Are you really willing to work for a publisher for a little over a dollar an hour?
Where I Stand on This
I remember being flattered when I was asked to join the Ooze Viral Bloggers a couple of years ago. Wow. My blog is important enough that they want to send me free books. (Gullible is my middle name.)
But the books really aren't free folks.
The expectation was that I'd read them and then write something about them - the unwritten contract. When a book Oozed it's way to me I would commit my time to reading it, shortly after it hit my doorstep - and at least say something about it. Even if the book was crap - which far too many were.

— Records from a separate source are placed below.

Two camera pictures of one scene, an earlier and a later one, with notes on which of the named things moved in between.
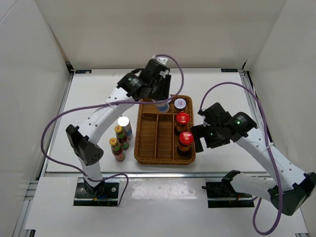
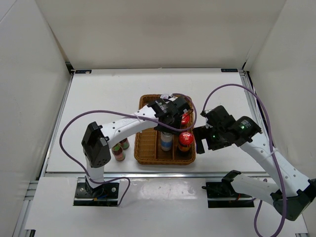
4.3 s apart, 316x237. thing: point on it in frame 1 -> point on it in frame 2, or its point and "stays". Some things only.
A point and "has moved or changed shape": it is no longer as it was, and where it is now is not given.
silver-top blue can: x=124 y=122 has moved or changed shape
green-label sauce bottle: x=117 y=150 stays
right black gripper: x=200 y=132 stays
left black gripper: x=164 y=82 -> x=161 y=128
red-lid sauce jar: x=182 y=119 stays
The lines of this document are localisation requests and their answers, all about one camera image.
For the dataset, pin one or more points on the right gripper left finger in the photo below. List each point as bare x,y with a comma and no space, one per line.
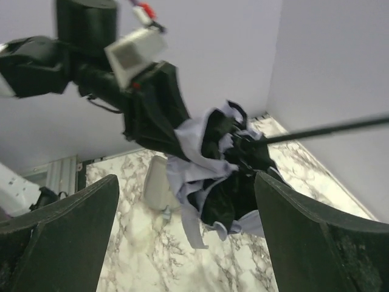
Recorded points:
61,246

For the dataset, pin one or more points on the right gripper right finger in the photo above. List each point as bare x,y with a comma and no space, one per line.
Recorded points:
315,247

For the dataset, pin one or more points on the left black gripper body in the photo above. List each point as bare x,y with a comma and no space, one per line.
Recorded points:
158,109

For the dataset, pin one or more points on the lavender umbrella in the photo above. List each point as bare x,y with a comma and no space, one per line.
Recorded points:
213,165

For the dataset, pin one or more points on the pink zippered umbrella case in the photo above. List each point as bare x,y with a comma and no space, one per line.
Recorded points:
157,194

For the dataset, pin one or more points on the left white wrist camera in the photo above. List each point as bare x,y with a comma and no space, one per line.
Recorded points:
131,54

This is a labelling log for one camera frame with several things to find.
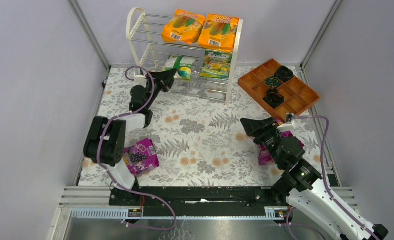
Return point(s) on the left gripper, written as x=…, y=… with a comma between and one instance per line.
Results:
x=156, y=81

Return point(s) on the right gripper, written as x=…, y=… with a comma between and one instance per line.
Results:
x=262, y=130

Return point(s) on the green candy bag underneath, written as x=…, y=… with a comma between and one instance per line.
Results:
x=182, y=64

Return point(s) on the green Fox's candy bag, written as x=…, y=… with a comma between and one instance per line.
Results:
x=216, y=65

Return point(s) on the orange mango candy bag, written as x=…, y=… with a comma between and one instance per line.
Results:
x=184, y=27
x=218, y=33

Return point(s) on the purple grape candy bag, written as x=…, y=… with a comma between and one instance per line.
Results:
x=141, y=157
x=287, y=141

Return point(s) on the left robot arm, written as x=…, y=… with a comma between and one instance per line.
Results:
x=105, y=141

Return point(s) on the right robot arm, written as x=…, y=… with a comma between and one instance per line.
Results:
x=304, y=188

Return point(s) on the white metal shelf rack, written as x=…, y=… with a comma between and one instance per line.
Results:
x=150, y=51

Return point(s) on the black round object bottom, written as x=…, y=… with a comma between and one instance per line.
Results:
x=273, y=98

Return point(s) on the black round object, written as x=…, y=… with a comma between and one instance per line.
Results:
x=273, y=98
x=284, y=74
x=272, y=81

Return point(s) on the black round object middle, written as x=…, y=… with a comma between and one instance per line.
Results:
x=272, y=81

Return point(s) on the white floral tablecloth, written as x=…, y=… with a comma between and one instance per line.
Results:
x=199, y=142

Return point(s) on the orange compartment tray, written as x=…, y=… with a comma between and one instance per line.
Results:
x=298, y=96

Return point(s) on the black round object top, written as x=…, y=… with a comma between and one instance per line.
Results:
x=284, y=74

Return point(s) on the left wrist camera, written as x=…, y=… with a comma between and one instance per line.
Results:
x=140, y=79

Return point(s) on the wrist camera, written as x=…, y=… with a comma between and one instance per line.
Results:
x=289, y=123
x=140, y=79

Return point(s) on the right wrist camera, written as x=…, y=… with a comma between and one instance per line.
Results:
x=289, y=123

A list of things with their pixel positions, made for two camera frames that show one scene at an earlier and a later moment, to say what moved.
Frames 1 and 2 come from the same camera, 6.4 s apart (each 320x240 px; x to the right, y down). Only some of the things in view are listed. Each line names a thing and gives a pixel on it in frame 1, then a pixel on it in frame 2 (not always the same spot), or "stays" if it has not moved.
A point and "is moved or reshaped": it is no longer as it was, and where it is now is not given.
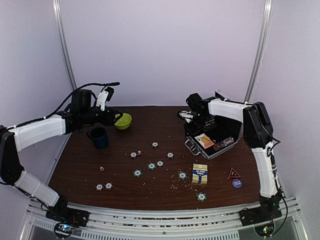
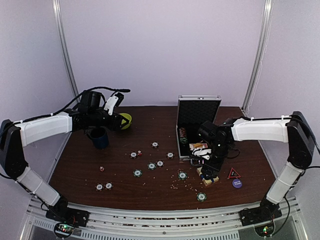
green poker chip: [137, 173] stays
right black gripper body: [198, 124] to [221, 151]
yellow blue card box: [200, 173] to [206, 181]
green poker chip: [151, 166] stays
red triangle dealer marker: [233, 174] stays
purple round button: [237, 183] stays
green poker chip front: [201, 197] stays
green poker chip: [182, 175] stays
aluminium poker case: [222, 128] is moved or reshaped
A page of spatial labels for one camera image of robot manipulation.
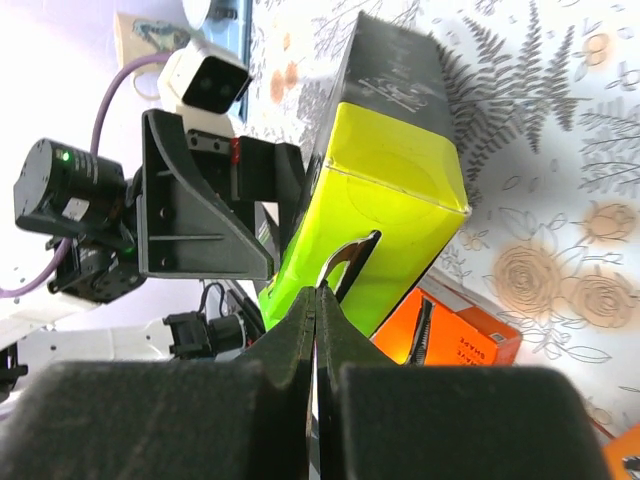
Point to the cream floral mug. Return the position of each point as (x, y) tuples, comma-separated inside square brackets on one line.
[(136, 37)]

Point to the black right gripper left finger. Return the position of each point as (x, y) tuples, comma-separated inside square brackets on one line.
[(244, 419)]

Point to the orange Gillette razor box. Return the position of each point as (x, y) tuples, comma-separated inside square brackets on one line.
[(440, 328), (623, 455)]

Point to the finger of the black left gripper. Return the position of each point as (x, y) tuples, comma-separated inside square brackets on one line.
[(268, 172)]

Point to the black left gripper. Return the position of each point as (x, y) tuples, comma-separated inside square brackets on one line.
[(185, 230)]

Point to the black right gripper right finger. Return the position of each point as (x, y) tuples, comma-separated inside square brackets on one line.
[(380, 420)]

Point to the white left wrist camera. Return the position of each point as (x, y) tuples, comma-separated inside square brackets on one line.
[(200, 83)]

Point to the floral table mat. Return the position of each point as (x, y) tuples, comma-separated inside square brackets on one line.
[(545, 99)]

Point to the black green razor box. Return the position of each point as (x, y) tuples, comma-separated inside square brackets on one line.
[(383, 192)]

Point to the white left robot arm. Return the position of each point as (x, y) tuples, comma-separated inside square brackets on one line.
[(162, 319)]

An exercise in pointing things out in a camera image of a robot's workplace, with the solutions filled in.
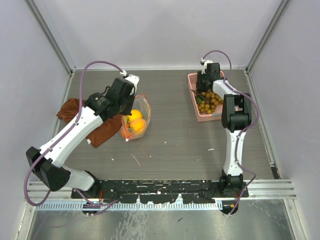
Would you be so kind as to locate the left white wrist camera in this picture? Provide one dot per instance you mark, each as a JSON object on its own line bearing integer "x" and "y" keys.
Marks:
{"x": 131, "y": 78}

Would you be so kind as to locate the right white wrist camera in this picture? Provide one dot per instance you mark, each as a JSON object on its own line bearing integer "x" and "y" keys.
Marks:
{"x": 204, "y": 64}

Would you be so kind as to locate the orange peach toy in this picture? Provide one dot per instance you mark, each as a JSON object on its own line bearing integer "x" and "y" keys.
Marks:
{"x": 138, "y": 126}

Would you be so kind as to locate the orange persimmon toy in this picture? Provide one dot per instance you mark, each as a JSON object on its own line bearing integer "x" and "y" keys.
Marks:
{"x": 125, "y": 133}

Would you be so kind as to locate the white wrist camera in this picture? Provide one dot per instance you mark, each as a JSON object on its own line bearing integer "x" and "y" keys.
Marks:
{"x": 204, "y": 64}
{"x": 131, "y": 78}

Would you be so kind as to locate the brown longan bunch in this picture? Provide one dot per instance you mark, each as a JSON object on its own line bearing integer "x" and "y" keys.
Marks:
{"x": 207, "y": 102}

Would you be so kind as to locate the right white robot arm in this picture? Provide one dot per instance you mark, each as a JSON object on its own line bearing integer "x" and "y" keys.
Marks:
{"x": 236, "y": 115}

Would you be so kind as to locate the pink plastic basket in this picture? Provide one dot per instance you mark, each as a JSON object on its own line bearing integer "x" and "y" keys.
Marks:
{"x": 192, "y": 89}

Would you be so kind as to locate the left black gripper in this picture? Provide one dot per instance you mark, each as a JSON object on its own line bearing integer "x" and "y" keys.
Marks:
{"x": 127, "y": 111}

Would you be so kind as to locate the yellow lemon toy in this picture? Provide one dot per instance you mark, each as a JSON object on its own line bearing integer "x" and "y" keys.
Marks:
{"x": 135, "y": 114}

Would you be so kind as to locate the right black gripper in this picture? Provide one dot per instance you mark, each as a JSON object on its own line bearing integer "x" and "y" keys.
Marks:
{"x": 199, "y": 85}

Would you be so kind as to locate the clear orange-zip bag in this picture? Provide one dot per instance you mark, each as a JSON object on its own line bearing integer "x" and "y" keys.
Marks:
{"x": 142, "y": 104}

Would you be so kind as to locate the slotted cable duct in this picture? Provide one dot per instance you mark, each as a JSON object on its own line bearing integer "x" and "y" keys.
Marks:
{"x": 176, "y": 206}

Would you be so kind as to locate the brown cloth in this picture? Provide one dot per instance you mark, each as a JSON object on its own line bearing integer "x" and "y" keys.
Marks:
{"x": 98, "y": 136}

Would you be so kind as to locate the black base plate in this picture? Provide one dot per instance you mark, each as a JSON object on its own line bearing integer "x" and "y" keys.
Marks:
{"x": 164, "y": 191}

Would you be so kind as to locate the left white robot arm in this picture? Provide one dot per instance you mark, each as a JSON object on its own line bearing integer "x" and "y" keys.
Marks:
{"x": 49, "y": 160}

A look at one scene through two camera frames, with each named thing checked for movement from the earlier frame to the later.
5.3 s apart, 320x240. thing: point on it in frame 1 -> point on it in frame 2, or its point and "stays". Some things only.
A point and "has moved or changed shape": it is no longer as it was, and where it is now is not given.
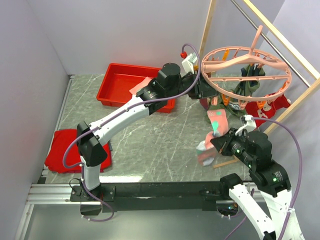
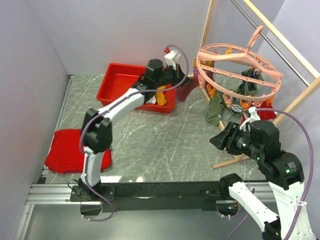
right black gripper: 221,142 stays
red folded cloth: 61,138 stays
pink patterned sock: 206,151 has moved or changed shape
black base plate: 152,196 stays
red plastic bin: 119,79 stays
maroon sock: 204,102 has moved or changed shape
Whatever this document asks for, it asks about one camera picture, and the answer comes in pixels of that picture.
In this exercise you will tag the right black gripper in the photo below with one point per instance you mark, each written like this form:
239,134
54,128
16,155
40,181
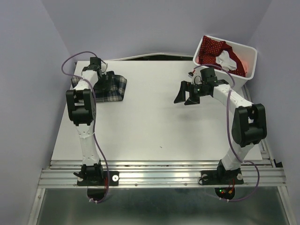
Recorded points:
181,97

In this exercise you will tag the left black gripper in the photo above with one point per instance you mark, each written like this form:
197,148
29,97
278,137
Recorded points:
105,86

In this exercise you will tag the navy plaid pleated skirt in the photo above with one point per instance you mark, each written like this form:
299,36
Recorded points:
112,87

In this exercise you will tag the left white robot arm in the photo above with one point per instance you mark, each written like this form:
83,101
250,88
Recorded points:
81,106

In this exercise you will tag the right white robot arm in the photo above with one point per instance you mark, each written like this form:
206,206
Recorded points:
248,126

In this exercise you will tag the white garment in bin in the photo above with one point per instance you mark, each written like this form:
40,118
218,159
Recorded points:
225,61

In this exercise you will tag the red polka dot skirt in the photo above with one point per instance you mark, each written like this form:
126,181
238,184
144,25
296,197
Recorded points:
210,48

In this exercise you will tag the white plastic bin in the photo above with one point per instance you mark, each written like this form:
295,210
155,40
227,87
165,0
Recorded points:
248,57

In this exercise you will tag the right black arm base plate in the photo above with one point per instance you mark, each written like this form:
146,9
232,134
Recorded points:
224,180

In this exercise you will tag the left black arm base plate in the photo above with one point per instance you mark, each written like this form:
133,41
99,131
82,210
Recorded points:
98,186

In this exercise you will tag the aluminium rail frame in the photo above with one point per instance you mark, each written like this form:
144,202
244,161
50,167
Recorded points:
159,149

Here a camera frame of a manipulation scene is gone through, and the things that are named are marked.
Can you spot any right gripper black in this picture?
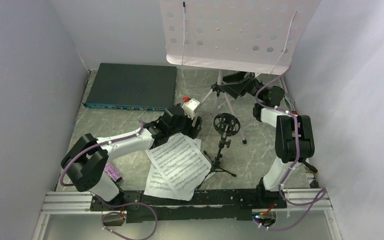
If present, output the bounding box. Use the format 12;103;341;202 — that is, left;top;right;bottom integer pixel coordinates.
218;66;267;102

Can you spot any sheet music page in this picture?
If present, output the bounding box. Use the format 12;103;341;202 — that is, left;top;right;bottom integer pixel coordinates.
144;138;202;201
150;133;211;198

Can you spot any black microphone tripod with shockmount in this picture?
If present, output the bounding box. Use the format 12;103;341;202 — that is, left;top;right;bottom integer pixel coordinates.
196;112;241;190

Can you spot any lilac perforated music stand desk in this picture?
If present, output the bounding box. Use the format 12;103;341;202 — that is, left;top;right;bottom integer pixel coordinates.
159;0;320;75

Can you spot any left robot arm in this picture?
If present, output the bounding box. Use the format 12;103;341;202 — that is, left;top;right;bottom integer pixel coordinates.
59;104;203;210

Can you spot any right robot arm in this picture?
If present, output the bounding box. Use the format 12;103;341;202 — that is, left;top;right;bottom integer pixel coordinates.
220;71;315;208

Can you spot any purple glitter tube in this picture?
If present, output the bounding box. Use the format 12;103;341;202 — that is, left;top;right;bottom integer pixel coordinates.
104;162;123;183

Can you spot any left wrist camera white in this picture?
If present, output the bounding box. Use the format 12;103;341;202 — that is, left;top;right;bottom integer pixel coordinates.
181;98;200;120

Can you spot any red handled wrench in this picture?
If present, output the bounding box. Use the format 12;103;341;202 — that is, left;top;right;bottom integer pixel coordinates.
284;93;298;115

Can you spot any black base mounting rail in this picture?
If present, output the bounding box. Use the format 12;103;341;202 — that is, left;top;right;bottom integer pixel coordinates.
90;188;287;223

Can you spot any dark network switch box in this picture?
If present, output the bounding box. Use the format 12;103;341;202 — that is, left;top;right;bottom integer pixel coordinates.
83;63;177;112

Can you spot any yellow handled screwdriver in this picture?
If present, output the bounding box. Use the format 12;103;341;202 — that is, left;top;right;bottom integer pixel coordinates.
303;161;319;174

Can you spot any aluminium frame rail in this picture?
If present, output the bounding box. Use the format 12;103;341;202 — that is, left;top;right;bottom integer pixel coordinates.
41;191;93;215

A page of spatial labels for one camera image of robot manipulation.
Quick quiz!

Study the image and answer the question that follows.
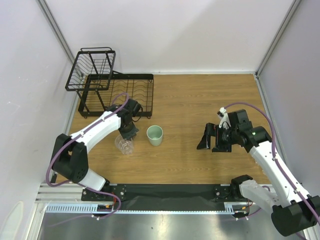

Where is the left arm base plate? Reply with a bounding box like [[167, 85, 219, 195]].
[[81, 184, 126, 202]]

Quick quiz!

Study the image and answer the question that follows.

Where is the black wire dish rack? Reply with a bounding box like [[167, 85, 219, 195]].
[[65, 47, 155, 119]]

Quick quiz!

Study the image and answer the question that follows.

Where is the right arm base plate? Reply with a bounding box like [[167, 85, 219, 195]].
[[213, 185, 241, 203]]

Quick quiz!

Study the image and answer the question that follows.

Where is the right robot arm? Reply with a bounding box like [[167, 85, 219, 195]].
[[196, 107, 320, 237]]

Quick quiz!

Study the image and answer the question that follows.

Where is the clear plastic cup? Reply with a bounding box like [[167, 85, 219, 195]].
[[114, 135, 134, 155]]

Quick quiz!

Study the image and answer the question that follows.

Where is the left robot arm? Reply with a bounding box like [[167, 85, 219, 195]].
[[49, 103, 141, 201]]

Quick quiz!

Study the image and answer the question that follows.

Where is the black base mat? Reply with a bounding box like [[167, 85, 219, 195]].
[[81, 183, 261, 211]]

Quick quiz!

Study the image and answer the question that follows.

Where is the green plastic cup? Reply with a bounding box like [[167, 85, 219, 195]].
[[146, 125, 164, 147]]

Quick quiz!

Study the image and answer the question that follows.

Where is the aluminium frame rail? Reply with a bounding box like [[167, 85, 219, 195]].
[[34, 182, 86, 204]]

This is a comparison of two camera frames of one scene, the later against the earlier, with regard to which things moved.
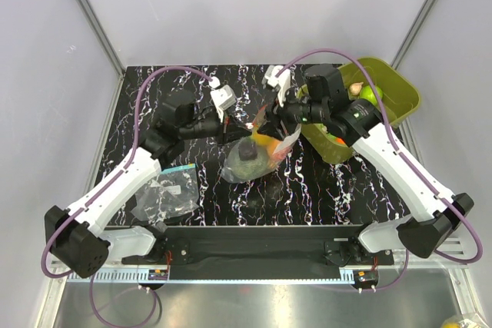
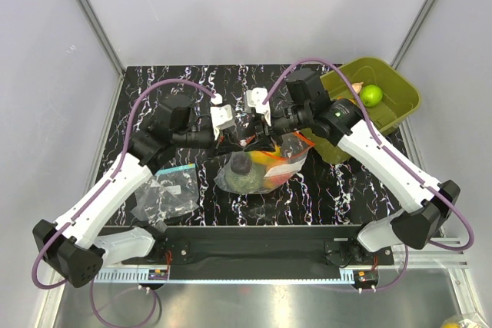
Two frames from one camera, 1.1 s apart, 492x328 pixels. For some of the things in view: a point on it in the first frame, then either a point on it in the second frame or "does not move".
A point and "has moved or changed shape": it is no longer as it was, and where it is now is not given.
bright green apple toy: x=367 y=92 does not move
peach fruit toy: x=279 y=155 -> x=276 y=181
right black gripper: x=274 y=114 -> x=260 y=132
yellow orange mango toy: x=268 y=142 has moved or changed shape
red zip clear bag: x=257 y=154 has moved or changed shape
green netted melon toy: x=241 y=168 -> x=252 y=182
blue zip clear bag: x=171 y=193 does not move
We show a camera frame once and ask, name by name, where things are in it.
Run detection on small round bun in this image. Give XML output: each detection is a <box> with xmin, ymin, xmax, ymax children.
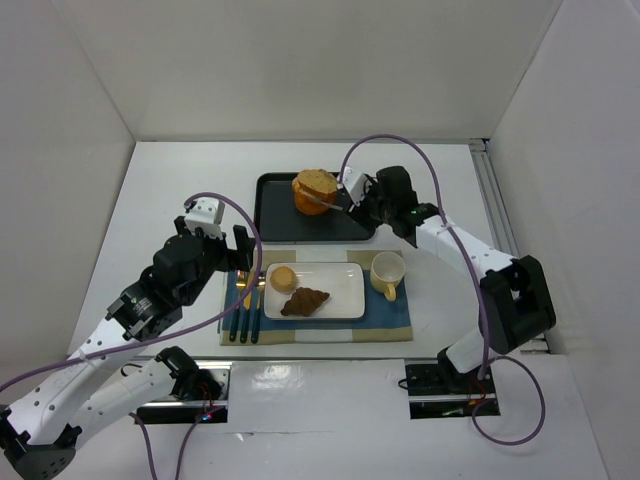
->
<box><xmin>270</xmin><ymin>266</ymin><xmax>297</xmax><ymax>293</ymax></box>

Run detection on metal serving tongs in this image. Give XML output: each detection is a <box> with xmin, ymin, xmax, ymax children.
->
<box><xmin>299</xmin><ymin>190</ymin><xmax>349</xmax><ymax>212</ymax></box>

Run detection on tan bread slice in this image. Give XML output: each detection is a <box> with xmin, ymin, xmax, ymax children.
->
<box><xmin>292</xmin><ymin>169</ymin><xmax>338</xmax><ymax>197</ymax></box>

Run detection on brown chocolate croissant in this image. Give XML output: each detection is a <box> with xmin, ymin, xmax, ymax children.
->
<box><xmin>280</xmin><ymin>287</ymin><xmax>330</xmax><ymax>317</ymax></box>

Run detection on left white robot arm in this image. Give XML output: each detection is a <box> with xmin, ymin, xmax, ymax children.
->
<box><xmin>1</xmin><ymin>214</ymin><xmax>260</xmax><ymax>479</ymax></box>

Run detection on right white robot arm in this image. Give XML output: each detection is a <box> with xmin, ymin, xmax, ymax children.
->
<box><xmin>339</xmin><ymin>166</ymin><xmax>556</xmax><ymax>377</ymax></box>

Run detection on stacked bread slices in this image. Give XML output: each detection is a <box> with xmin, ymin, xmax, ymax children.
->
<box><xmin>294</xmin><ymin>190</ymin><xmax>336</xmax><ymax>216</ymax></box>

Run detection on black baking tray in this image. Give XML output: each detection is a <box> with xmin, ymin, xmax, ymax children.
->
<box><xmin>254</xmin><ymin>172</ymin><xmax>375</xmax><ymax>243</ymax></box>

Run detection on yellow ceramic mug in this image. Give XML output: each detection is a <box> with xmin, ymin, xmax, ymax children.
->
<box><xmin>370</xmin><ymin>252</ymin><xmax>406</xmax><ymax>302</ymax></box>

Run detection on white rectangular plate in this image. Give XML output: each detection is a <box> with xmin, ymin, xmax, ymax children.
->
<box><xmin>262</xmin><ymin>262</ymin><xmax>365</xmax><ymax>321</ymax></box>

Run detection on blue beige placemat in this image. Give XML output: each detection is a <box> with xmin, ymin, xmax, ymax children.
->
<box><xmin>218</xmin><ymin>250</ymin><xmax>413</xmax><ymax>346</ymax></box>

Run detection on gold spoon green handle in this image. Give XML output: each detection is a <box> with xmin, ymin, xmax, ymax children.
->
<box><xmin>250</xmin><ymin>273</ymin><xmax>266</xmax><ymax>344</ymax></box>

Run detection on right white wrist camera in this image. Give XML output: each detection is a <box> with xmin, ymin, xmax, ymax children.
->
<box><xmin>336</xmin><ymin>166</ymin><xmax>370</xmax><ymax>212</ymax></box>

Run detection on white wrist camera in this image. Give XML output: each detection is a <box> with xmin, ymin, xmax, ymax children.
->
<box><xmin>182</xmin><ymin>197</ymin><xmax>224</xmax><ymax>240</ymax></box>
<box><xmin>336</xmin><ymin>166</ymin><xmax>370</xmax><ymax>212</ymax></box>

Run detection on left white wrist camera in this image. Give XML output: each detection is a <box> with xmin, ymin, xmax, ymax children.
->
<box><xmin>182</xmin><ymin>197</ymin><xmax>224</xmax><ymax>240</ymax></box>

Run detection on gold knife green handle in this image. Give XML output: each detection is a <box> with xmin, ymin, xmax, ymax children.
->
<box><xmin>240</xmin><ymin>270</ymin><xmax>255</xmax><ymax>344</ymax></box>

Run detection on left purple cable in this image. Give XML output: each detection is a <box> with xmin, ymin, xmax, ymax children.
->
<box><xmin>0</xmin><ymin>192</ymin><xmax>263</xmax><ymax>479</ymax></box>

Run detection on purple cable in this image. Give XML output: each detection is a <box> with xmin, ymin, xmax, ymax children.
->
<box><xmin>0</xmin><ymin>192</ymin><xmax>263</xmax><ymax>479</ymax></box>
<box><xmin>340</xmin><ymin>133</ymin><xmax>546</xmax><ymax>446</ymax></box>

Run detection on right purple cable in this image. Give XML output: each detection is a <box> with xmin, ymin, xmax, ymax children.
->
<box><xmin>340</xmin><ymin>133</ymin><xmax>546</xmax><ymax>446</ymax></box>

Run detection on aluminium frame rail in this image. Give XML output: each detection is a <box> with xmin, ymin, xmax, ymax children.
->
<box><xmin>469</xmin><ymin>137</ymin><xmax>551</xmax><ymax>355</ymax></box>

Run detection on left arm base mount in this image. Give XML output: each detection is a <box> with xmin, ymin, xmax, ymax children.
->
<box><xmin>136</xmin><ymin>361</ymin><xmax>231</xmax><ymax>425</ymax></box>

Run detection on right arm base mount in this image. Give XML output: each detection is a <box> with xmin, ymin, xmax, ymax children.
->
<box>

And human nature being what it is, most of us don't want to say bad things about "gifts" from anyone, even publishers - whether they're oozing or not. No doubt publishers are very aware of this basic reality of human nature. They aren't in the gift-giving business - they are in the book publishing business. As Jordon says, their bottom line is making a profit - and I do not begrudge them that.
I'm just not willing to work for them for free.
With much of this in mind, I opted out of the Ooze a year ago in terms of asking for books. (I officially asked not to receive anymore emails about the Ooze books in January.) I've never opted in to Booksneeze and won't.
With shipping and taxes, I paid just under $28CDN for McLaren's new book. I chose to spend the time I did reading the book and critiquing it - not feeling like I was beholden to the marketing efforts of the OozeTV team & Mike Morrell, HarperOne or anyone else. (BTW Mike, though I'm sure you really do like Brian's book, when you comment on people's blogs about said book, it would be good if you noted you were paid for your efforts in the Ooze viral marketing campaign for it. There probably are one or two people who don't actually know that and it could be perceived as a conflict of interest.)
I still receive the occasional email offering to send me a book. Some I accept - but with no promise to review the book one way or the other. And I mention in the review that the book was provided for free - even though there is no law in Canada to force me to do that.
But to my fellow bloggers.
Your time really is worth something.
If publishers want you to join them in their efforts to market their books - it's only fair they pay you - and that you tell us you are being paid to read and review their books.
Or.
They can ACTUALLY send you free books - without stipulating anything.
If the books you receive really are great, you might just write something about them.
(And can people please go read the Cluetrain Manifesto. This old school marketing stuff is getting old.)